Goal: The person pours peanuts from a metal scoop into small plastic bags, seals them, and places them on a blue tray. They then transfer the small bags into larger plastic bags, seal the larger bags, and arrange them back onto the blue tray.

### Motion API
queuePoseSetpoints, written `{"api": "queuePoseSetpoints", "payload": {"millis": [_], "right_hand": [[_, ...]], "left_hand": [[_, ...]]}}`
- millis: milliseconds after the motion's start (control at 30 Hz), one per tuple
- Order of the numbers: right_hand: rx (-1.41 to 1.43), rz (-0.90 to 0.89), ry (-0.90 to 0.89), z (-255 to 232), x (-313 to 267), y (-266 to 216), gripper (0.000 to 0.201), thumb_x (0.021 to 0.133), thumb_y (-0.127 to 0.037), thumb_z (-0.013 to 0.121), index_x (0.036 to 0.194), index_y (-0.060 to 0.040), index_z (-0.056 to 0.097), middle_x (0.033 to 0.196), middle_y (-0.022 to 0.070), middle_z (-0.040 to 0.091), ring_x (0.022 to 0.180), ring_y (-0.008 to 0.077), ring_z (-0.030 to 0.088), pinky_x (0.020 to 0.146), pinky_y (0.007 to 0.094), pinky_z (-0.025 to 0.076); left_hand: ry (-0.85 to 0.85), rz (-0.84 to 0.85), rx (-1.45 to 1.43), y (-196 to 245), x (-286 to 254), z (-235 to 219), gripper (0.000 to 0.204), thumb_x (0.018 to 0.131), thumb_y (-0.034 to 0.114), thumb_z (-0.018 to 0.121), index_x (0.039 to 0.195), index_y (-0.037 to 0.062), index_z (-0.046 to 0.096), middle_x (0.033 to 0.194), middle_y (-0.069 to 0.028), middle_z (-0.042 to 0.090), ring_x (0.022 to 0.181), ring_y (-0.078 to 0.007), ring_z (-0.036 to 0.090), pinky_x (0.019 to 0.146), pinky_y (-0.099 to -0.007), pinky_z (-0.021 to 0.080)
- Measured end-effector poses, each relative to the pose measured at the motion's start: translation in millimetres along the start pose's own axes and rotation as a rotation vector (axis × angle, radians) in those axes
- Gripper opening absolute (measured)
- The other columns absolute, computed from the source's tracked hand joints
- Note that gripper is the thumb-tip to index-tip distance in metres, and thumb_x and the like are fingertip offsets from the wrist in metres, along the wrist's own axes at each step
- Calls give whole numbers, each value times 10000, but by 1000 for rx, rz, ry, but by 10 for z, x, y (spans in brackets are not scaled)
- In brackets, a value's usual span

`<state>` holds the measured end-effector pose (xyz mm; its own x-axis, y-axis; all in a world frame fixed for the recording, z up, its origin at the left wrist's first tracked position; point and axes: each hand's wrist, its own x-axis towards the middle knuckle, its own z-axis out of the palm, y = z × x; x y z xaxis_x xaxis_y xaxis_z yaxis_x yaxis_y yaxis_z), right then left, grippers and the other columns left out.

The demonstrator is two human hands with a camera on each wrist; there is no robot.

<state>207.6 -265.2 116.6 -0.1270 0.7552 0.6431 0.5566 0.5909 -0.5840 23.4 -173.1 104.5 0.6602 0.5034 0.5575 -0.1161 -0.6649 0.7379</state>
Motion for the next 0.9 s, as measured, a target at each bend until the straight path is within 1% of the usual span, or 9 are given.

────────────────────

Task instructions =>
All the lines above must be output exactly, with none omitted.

Solution to this problem =>
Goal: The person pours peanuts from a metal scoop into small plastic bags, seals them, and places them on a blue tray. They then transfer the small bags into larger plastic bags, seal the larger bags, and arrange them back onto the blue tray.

### Motion API
queuePoseSetpoints, written `{"api": "queuePoseSetpoints", "payload": {"millis": [_], "right_hand": [[_, ...]], "left_hand": [[_, ...]]}}`
- millis: milliseconds after the motion's start (control at 30 Hz), one per tuple
- Order of the numbers: right_hand: rx (-1.41 to 1.43), rz (-0.90 to 0.89), ry (-0.90 to 0.89), z (-255 to 232), x (-313 to 267), y (-266 to 216), gripper (0.000 to 0.201), thumb_x (0.021 to 0.133), thumb_y (-0.127 to 0.037), thumb_z (-0.013 to 0.121), index_x (0.036 to 0.194), index_y (-0.060 to 0.040), index_z (-0.056 to 0.097), middle_x (0.033 to 0.196), middle_y (-0.022 to 0.070), middle_z (-0.040 to 0.091), ring_x (0.022 to 0.180), ring_y (-0.008 to 0.077), ring_z (-0.030 to 0.088), pinky_x (0.020 to 0.146), pinky_y (0.007 to 0.094), pinky_z (-0.025 to 0.076); left_hand: ry (-0.85 to 0.85), rz (-0.84 to 0.85), rx (-1.45 to 1.43), y (-196 to 245), x (-286 to 254), z (-235 to 219), gripper (0.000 to 0.204), thumb_x (0.018 to 0.131), thumb_y (-0.034 to 0.114), thumb_z (-0.018 to 0.121), index_x (0.039 to 0.195), index_y (-0.037 to 0.062), index_z (-0.046 to 0.096), middle_x (0.033 to 0.194), middle_y (-0.069 to 0.028), middle_z (-0.042 to 0.090), ring_x (0.022 to 0.181), ring_y (-0.078 to 0.007), ring_z (-0.036 to 0.090), pinky_x (0.019 to 0.146), pinky_y (-0.099 to -0.007), pinky_z (-0.021 to 0.080)
- Measured end-effector poses, each relative to the pose measured at the motion's start: translation in millimetres along the start pose's own axes and rotation as a rotation vector (axis × angle, radians) in those axes
- Gripper opening absolute (measured)
- The other columns absolute, computed from the source's tracked hand joints
- Note that gripper is the thumb-tip to index-tip distance in metres, and thumb_x and the like are fingertip offsets from the wrist in metres, along the wrist's own axes at each step
- Calls give whole numbers, each value times 10000, but by 1000 for rx, rz, ry, but by 10 for z, x, y (spans in brackets are not scaled)
- In brackets, a value's usual span

`<state>` holds the measured end-effector pose (xyz mm; its own x-axis, y-axis; all in a world frame fixed for the recording, z up, its origin at the left wrist's first tracked position; point and axes: each hand's wrist, its own x-axis towards the middle knuckle, its own z-axis out of the palm, y = z × x; x y z xaxis_x xaxis_y xaxis_z yaxis_x yaxis_y yaxis_z), right then left, grippers and the other columns left out.

The demonstrator is two human hands with a camera on each wrist; there is no robot.

<state>207.6 -265.2 116.6 -0.1270 0.7552 0.6431 0.5566 0.5909 -0.5840 23.4 -173.1 104.5 0.6602 0.5034 0.5575 -0.1161 -0.6649 0.7379</state>
Motion for the next 0.9 s, as measured, a target at each bend until the straight path is within 1% of the usual span, or 9 are given.

Nothing else belongs in the output.